* **Exercise**
Take the records below and copy them exactly.

* **Information shown**
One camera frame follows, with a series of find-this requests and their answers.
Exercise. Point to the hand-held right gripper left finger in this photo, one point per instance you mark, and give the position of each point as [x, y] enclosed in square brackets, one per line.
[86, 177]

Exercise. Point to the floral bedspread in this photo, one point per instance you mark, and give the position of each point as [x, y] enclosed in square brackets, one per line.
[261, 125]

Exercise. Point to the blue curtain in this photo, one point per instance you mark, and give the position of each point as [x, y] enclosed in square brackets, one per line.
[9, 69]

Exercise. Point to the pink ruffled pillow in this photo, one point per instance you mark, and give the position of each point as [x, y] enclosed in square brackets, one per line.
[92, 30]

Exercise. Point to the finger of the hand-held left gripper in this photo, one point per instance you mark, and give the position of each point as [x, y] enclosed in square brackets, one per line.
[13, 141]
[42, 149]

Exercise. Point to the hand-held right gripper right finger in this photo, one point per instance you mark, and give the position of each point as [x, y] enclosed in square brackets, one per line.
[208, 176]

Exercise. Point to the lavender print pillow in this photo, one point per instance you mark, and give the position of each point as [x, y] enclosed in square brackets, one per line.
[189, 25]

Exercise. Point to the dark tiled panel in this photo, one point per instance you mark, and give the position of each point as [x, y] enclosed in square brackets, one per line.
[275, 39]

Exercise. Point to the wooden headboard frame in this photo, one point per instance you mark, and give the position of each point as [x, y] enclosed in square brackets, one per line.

* **Reply**
One camera frame follows, with a series of find-this requests and their answers.
Exercise. Point to the hand-held right gripper left finger in this photo, one point per instance you mark, and give the position of each point as [x, y] enclosed in square brackets, one per line.
[86, 177]

Exercise. Point to the floral bedspread in this photo, one point per instance you mark, and give the position of each point as [x, y] enclosed in square brackets, one per line.
[261, 125]

Exercise. Point to the blue curtain in this photo, one point per instance you mark, and give the position of each point as [x, y] enclosed in square brackets, one per line.
[9, 69]

Exercise. Point to the pink ruffled pillow in this photo, one point per instance you mark, and give the position of each point as [x, y] enclosed in square brackets, one per line.
[92, 30]

Exercise. Point to the finger of the hand-held left gripper in this photo, one point per instance you mark, and give the position of each point as [x, y] enclosed in square brackets, one per line.
[13, 141]
[42, 149]

Exercise. Point to the hand-held right gripper right finger in this photo, one point per instance you mark, and give the position of each point as [x, y] enclosed in square brackets, one per line.
[208, 176]

Exercise. Point to the lavender print pillow in this photo, one point per instance you mark, and give the position of each point as [x, y] enclosed in square brackets, one per line.
[189, 25]

Exercise. Point to the dark tiled panel in this photo, one point per instance you mark, and give the position of each point as [x, y] enclosed in square brackets, one per line.
[275, 39]

Exercise. Point to the wooden headboard frame in this photo, one point per instance you mark, and give the position of each point as [x, y] enclosed in square brackets, one per line.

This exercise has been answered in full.